EXERCISE DETAILS — Some lines below may hold the string "traces". Count them and give only the total.

DATA FOR ANALYSIS —
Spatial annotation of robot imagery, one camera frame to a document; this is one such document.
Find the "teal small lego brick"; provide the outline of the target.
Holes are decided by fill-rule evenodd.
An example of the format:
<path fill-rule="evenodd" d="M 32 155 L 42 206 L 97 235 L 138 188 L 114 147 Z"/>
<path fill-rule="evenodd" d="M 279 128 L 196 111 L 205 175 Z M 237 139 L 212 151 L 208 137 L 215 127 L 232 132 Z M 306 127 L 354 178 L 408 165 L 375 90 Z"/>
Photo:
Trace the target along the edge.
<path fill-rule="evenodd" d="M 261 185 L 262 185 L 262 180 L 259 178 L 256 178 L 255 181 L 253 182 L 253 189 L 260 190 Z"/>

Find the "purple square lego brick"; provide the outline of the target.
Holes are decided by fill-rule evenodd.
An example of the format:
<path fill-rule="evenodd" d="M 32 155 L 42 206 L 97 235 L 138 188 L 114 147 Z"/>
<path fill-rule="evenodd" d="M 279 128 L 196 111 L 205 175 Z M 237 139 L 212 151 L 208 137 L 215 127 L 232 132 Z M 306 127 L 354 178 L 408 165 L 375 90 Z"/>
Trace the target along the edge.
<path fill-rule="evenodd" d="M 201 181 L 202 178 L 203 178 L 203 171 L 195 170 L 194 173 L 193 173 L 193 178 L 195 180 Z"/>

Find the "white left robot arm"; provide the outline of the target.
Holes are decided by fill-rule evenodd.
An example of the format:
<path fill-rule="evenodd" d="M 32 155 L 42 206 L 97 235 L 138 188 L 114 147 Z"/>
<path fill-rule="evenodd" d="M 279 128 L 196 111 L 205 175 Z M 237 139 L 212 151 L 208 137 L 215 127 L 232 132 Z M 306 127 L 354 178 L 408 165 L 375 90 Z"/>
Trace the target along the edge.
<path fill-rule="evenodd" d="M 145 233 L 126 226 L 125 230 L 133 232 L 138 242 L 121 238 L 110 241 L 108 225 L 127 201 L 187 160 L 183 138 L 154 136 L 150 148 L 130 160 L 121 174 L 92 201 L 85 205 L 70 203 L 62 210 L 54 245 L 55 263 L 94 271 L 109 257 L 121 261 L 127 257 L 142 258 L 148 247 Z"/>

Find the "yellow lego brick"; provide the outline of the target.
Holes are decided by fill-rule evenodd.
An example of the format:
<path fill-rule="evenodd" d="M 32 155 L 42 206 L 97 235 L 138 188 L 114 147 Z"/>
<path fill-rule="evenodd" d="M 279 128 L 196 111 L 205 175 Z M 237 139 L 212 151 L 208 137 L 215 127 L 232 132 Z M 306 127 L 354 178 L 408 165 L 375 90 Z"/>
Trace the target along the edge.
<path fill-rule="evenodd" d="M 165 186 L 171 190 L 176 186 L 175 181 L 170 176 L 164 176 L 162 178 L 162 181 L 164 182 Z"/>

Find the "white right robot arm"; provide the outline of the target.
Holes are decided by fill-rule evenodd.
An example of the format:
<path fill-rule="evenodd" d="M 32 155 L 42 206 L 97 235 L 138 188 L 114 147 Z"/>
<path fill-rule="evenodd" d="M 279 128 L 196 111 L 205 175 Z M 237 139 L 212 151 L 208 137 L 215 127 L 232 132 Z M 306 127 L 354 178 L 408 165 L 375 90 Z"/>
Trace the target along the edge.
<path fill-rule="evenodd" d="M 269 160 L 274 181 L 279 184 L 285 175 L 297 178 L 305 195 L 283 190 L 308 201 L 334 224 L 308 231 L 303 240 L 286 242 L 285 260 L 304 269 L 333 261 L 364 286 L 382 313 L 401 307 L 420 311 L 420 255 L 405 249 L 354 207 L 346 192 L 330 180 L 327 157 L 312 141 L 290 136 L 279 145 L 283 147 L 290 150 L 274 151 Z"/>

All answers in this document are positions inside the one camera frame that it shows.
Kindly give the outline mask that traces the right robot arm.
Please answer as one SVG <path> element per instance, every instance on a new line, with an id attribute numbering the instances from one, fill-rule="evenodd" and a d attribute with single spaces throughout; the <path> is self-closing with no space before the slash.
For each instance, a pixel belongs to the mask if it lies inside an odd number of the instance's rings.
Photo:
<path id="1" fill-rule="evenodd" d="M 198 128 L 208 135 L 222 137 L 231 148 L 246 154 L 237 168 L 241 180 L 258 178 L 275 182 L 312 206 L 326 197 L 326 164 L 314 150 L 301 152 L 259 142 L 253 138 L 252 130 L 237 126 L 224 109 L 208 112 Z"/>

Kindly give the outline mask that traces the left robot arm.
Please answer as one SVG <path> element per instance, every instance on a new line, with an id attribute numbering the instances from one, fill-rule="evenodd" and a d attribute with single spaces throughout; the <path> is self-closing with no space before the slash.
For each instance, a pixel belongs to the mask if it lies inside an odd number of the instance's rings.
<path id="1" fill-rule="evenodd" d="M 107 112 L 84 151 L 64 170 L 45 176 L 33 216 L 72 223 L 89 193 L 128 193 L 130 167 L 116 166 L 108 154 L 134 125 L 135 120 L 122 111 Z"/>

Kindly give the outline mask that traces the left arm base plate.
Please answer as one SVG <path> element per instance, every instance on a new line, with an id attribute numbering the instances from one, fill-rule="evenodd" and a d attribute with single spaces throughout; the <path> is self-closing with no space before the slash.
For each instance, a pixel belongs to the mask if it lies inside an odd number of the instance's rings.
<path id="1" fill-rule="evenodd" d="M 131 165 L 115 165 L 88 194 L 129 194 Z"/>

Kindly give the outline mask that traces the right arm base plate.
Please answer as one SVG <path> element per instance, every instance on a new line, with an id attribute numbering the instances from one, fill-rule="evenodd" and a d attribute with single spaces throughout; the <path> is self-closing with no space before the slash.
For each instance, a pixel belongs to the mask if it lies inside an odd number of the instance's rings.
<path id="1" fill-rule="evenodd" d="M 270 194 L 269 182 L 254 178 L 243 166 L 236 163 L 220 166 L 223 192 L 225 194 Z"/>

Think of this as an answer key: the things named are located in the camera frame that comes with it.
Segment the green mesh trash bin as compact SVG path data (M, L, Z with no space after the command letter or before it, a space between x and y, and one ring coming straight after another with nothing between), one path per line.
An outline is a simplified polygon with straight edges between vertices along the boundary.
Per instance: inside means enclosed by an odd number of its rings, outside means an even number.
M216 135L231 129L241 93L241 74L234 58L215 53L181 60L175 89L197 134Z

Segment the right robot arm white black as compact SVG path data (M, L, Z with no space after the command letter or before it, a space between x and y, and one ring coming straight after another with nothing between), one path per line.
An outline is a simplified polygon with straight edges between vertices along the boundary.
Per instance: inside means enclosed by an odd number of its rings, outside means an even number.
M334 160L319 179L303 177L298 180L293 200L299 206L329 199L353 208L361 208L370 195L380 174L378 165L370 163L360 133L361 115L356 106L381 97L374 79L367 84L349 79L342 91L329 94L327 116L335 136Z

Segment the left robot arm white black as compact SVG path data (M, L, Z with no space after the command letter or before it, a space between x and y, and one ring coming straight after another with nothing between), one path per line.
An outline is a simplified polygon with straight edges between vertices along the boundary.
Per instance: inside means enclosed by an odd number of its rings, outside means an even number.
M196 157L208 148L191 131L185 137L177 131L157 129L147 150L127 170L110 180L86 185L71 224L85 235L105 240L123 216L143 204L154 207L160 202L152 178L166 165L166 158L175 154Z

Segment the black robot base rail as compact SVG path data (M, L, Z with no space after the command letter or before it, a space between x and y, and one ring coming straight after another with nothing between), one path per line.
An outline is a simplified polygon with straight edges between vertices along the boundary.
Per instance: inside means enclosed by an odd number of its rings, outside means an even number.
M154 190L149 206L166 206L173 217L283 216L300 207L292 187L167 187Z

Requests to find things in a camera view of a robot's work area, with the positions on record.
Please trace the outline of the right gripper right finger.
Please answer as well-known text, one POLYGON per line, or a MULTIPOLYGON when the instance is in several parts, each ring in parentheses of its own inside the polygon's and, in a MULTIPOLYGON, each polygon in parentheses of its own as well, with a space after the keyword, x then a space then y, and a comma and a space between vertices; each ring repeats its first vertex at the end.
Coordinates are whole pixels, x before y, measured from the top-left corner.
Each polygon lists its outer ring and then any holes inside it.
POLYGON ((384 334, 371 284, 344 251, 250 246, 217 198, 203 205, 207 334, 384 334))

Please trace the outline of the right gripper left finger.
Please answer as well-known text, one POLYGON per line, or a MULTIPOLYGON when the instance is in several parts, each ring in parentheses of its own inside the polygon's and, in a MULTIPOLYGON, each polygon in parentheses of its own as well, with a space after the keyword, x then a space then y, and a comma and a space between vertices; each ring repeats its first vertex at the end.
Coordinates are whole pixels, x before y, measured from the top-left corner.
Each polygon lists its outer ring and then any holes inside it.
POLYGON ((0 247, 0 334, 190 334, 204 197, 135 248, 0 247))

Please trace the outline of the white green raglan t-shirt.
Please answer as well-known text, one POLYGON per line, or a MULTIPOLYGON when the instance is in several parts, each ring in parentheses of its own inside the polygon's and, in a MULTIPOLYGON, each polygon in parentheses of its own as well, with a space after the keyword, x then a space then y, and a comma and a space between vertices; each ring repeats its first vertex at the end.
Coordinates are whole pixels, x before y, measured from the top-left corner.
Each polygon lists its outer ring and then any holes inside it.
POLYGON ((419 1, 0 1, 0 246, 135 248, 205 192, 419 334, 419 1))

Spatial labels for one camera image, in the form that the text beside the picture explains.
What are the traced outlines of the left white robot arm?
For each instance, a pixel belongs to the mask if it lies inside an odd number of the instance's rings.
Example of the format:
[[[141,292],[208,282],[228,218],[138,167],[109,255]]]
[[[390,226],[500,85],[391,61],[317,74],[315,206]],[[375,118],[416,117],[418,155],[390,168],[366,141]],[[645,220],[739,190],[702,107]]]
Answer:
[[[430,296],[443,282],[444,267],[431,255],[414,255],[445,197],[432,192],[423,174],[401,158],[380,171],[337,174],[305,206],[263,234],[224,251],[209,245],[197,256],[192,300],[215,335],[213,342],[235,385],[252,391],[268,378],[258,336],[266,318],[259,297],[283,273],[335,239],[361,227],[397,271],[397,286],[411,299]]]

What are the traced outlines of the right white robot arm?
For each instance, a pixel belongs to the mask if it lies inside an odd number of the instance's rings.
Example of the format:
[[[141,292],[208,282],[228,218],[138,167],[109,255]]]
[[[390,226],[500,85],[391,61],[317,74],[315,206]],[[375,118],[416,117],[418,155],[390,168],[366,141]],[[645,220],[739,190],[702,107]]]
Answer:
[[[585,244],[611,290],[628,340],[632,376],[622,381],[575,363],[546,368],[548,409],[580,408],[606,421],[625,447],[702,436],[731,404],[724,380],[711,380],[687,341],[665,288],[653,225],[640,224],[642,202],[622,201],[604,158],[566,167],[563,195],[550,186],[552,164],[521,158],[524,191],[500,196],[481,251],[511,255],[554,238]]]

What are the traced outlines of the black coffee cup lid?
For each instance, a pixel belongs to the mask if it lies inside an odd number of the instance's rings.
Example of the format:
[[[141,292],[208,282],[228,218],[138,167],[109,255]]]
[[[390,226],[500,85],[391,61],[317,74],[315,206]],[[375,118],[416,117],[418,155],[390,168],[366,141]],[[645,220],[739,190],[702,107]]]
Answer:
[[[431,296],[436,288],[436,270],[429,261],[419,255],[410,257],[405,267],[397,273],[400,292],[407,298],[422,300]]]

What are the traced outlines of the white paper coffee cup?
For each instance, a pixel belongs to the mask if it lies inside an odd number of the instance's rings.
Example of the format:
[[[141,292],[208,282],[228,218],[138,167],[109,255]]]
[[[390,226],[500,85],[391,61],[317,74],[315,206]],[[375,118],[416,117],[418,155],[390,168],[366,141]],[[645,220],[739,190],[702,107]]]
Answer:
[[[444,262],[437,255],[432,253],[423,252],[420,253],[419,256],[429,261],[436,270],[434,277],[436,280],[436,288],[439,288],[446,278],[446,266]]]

TASK SOLUTION — 4